Dir. Cherien Dabis, US/Canada/Kuwait, 2009, 97mins.

Amreeka

A Palestinian mother and son clash head-on with the American heartland in this tender and droll feature debut from Arab-American director Cherien Dabis. Amreeka’s very human treatment of the immigrant experience could play well on the US art circuit, and it’s warm Oprah-ready message of acceptance may also find a strong educational market. Amreeka should get significant exposure throughout the Middle East.

America - or Amreeka - is the golden land for Muna Farah (Nisreen Faour), as she and her restless teenage son, Fahti (Melkar Muallem) endure checkpoints in and out of the West Bank. They also can’t avoid Muna’s ex-husband’s new wife. When they get papers to join her sister Raghda (Hiam Abbas) and physician husband Nabeel (Yussef Abu Warda) in the US, they move to small-town Illinois just as the US invasion of Iraq fuels anti-Arab sentiment.

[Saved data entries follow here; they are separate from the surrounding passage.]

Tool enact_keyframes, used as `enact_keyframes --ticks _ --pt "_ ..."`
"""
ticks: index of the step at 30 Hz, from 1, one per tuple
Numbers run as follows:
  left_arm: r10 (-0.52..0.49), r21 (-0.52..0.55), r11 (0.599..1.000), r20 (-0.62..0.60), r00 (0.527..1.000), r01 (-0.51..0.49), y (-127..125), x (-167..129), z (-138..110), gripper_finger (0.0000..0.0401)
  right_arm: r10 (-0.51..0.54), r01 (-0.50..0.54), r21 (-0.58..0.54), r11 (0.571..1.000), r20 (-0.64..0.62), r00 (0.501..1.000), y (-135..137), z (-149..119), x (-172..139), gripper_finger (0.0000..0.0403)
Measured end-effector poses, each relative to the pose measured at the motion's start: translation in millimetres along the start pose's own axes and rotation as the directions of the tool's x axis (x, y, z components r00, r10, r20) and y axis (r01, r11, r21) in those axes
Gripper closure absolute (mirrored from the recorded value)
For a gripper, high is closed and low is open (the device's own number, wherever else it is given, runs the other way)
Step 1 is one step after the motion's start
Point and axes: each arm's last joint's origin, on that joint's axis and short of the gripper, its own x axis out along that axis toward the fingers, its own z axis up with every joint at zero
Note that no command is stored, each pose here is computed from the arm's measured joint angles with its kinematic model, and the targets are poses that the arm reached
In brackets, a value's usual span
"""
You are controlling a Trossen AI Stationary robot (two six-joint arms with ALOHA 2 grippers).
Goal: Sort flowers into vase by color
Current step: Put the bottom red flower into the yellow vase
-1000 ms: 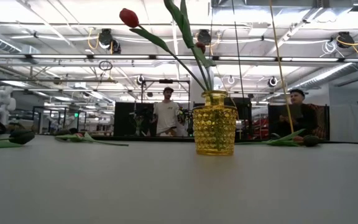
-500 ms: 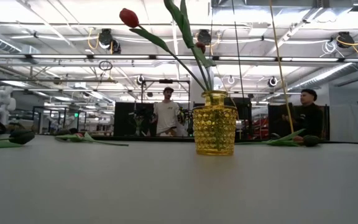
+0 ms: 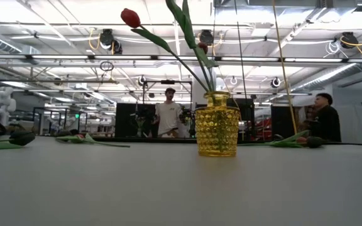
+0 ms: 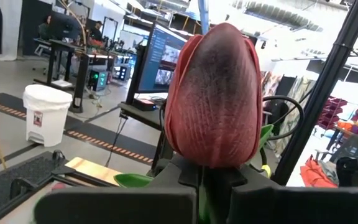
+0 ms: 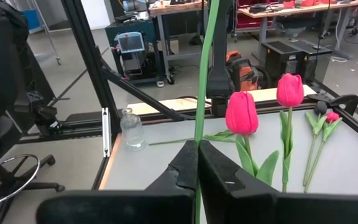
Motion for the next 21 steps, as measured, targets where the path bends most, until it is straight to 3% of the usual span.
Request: enact_keyframes --ticks 13,21 --pt "-0.008 0.013 1.000 0.000 1.000 0.008 -0.2 -0.1 0.2 0.0397 -0.007 0.007 0.009 1.000 0.000 1.000 -1.7 0.3 0.6 0.0398" --pt "-0.041 0.030 0.999 -0.004 0.999 0.041 -1.2 -0.1 0.3 0.0397 -0.040 0.040 0.039 0.998 0.009 0.999 -9.1 2.5 3.2 0.0337"
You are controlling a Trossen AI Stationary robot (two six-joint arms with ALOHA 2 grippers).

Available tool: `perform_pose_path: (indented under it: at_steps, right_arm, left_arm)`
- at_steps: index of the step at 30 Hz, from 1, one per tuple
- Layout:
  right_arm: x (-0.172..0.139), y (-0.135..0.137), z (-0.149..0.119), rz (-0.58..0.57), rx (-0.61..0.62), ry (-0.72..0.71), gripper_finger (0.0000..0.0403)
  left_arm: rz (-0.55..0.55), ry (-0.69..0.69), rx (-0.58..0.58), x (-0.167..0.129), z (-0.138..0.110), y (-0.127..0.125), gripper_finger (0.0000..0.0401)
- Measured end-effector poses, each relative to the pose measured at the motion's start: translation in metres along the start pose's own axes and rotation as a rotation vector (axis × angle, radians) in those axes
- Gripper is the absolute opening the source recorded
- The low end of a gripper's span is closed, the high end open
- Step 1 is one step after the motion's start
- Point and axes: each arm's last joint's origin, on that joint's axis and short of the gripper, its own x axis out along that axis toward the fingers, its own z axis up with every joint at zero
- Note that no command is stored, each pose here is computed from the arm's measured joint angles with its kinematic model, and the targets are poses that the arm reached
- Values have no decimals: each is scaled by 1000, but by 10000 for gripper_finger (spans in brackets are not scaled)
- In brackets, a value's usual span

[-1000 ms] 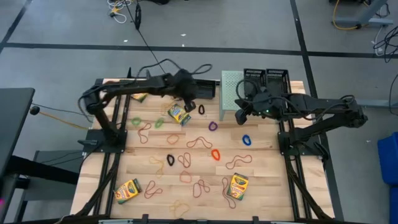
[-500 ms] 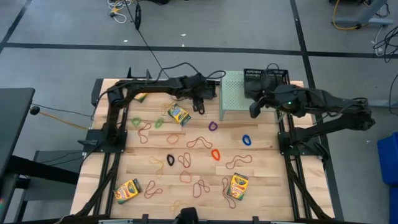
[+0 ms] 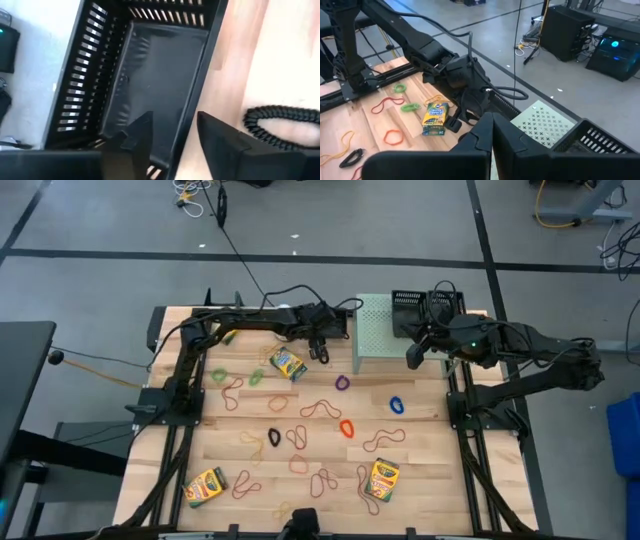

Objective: Pick & Place Office Desk Supplies
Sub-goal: Put the basket on the shelf

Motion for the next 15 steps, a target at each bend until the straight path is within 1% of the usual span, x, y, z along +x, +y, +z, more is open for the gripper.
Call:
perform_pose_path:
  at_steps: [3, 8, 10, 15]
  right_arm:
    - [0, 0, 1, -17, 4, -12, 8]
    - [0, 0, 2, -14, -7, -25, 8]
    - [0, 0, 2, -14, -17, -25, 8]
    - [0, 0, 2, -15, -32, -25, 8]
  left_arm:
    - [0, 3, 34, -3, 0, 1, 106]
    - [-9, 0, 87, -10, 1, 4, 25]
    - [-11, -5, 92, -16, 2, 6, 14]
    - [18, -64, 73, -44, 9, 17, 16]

Daunted but intrepid, Muna can only find work on a White Castle hamburger stand, which she hides from her family, selling fast food in the promised land even as she recoils from its taste. Fahti is bullied at school and, according to custom, seeks revenge.

Newcomer Cherien Dabis directs Amreeka with a sure hand which takes the film beyond the cliches and sentimentality of the standard immigrant saga. Born in Jordan, she grew up in rural Ohio where her father was a doctor. The America which Muna and Fahti encounter is a complicated place — a land of racial profiling and provincialism, yes, but also of goodness and generosity.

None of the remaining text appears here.